Graphite films play a crucial role keep many electronic devices cool, with their excellent thermal conductivity wont to neutralize the heat produced by the surrounding components. But they aren’t very easy to form, involving a multistep process where material is subjected to extreme temperatures of up to 3,200 °C (5,792 °F) to make films measuring around a couple of micrometers thick.
“The method wont to make these graphite films, using polymer as a source material, is complex & really energy intensive,” says G. Deokar, who led the new research.
Deokar & his colleaques at Saudi Arabia’s King Abdullah University of Science and Technology (KAUST) are performing on a more efficient way to produce these graphite cooling devices. The technique involves using nickel foils as a catalyst to turn hot methane gas into graphite. The graphite films that form on the surface of the nickel foils measure just 100 nanometers thick. For reference, 1,000 nanometers structure 1 micrometer.
These sheets, which the team calls nanometer-thick graphite films (NGFs), were produced by subjecting the material to temperatures of around 900 °C (1,652 °F). The method sees NGFs form on either side of the foil, which may be grown in sheets measuring up to 55 sq cm (8.52 in). These sheets can successively be extracted & transferred to other surfaces.
These NGFs are far thinner than the micrometer-thick graphite films currently used, but still far thicker than single-layer graphene. it’s may occupy a sweet spot in this way, acc. to the researchers, offering a degree of flexibility & robustness offered by neither of these materials, while being cheaper to produce.

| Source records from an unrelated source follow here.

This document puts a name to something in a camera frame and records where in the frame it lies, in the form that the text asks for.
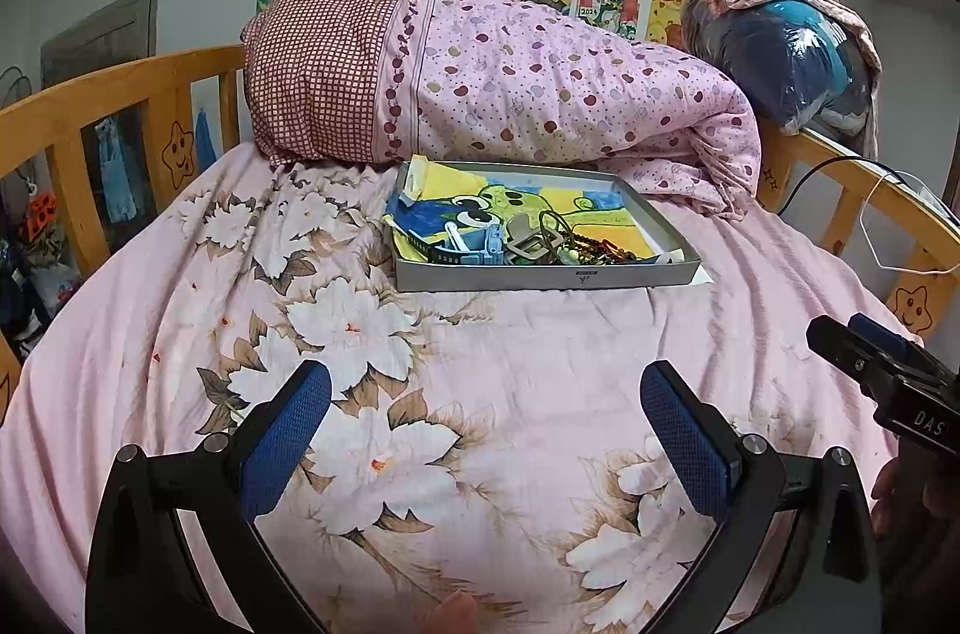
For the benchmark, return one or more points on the blue bedding in plastic bag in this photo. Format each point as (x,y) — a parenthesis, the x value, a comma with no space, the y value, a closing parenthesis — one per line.
(780,57)

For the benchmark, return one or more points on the blue hair clip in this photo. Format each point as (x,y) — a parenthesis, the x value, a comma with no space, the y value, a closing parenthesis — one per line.
(486,244)

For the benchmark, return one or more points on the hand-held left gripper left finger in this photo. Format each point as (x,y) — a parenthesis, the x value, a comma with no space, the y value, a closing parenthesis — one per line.
(289,431)

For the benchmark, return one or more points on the blue hanging cloth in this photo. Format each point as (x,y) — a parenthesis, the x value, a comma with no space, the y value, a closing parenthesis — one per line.
(116,169)

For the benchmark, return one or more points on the frog crayon drawing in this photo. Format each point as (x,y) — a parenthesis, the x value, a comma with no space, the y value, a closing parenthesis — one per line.
(600,206)

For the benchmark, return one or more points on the person's right hand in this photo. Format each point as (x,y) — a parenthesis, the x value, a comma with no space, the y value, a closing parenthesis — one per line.
(922,514)

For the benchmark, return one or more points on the pink floral bed sheet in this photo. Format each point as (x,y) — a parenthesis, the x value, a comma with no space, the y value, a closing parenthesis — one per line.
(450,379)

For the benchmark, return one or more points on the pink dotted quilt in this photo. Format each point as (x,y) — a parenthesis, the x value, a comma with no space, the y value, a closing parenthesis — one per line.
(525,79)

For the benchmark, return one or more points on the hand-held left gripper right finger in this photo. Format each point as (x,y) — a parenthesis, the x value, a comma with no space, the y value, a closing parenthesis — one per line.
(679,439)

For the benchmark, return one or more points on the wooden bed frame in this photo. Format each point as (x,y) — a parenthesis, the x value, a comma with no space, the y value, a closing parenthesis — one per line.
(67,109)

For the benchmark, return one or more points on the grey shallow cardboard box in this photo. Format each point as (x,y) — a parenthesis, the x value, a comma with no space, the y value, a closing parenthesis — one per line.
(540,278)

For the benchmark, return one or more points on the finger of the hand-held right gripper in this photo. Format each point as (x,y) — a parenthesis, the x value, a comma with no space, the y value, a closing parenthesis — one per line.
(862,356)
(885,332)

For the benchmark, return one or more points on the silver belt buckle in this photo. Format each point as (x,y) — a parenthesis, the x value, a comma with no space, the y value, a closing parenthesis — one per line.
(529,244)

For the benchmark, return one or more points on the electric fan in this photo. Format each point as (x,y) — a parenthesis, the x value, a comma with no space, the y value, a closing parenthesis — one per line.
(11,87)

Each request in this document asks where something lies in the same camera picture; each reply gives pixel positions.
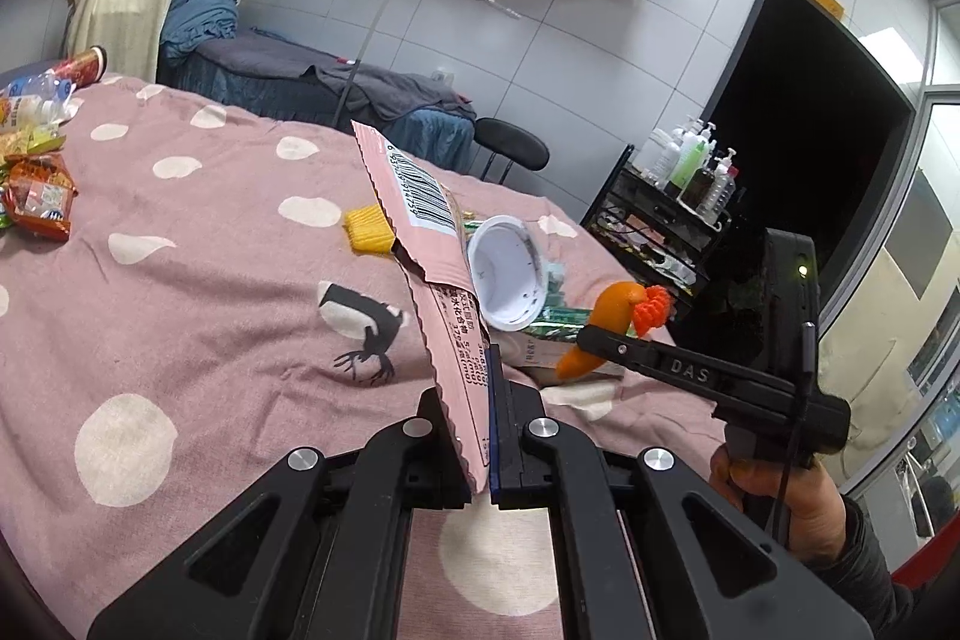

“NGFs complement graphene and industrial graphite sheets, adding to the toolbox of layered carbon films,” Costa says.
These conductive & semi-transparent sheets might be used for more than just keeping mobile devices cool. The researchers say their versatile nature could see them used as components for solar cells or for sensors that detect NO2 gas.
“We decide to integrate NGFs in devices where they might act as a multifunctional active material,” Costa says.